* Data segment:

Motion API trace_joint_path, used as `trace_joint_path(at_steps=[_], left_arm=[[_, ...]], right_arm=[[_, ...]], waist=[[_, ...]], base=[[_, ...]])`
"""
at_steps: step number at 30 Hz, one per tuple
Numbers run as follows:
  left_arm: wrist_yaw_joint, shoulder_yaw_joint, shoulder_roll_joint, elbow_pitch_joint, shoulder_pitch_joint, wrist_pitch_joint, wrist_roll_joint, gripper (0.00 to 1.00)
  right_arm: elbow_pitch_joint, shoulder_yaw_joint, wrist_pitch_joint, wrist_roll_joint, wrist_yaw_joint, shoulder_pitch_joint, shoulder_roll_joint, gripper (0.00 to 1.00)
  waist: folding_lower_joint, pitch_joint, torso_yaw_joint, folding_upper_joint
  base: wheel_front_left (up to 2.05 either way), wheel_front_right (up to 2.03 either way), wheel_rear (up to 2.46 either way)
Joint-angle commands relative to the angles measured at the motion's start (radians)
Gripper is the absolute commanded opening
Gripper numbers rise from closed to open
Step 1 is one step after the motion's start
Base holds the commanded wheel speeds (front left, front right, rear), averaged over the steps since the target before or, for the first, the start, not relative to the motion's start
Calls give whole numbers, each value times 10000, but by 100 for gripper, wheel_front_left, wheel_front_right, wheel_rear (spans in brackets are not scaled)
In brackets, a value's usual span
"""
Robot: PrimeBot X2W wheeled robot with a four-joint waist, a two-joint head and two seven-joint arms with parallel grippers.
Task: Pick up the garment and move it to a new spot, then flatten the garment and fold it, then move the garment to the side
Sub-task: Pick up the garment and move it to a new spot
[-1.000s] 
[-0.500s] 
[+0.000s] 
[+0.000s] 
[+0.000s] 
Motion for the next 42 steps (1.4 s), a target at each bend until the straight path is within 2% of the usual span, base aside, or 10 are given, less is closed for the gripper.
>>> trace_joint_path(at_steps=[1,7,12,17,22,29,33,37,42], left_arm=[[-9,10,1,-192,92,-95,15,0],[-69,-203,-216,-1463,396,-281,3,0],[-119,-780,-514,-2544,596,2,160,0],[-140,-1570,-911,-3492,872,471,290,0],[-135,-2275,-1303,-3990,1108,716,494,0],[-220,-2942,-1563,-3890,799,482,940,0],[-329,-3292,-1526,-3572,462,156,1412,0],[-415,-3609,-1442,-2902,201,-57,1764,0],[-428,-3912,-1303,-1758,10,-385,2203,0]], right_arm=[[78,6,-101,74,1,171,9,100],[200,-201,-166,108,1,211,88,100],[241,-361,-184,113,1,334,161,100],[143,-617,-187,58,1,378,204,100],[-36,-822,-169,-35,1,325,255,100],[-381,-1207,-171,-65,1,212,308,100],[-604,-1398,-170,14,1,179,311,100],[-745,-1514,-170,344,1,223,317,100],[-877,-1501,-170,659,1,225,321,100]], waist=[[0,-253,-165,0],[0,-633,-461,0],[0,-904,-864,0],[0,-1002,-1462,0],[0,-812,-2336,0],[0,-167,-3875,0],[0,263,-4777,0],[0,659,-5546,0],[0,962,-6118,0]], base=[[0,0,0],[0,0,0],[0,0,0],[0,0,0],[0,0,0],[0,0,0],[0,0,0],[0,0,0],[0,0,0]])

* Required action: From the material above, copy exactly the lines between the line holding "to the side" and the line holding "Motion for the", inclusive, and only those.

* Answer below:
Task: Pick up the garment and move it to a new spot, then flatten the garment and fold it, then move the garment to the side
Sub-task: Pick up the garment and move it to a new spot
[-1.000s] 
[-0.500s] 
[+0.000s] 
[+0.000s] 
[+0.000s] 
Motion for the next 42 steps (1.4 s), a target at each bend until the straight path is within 2% of the usual span, base aside, or 10 are given, less is closed for the gripper.

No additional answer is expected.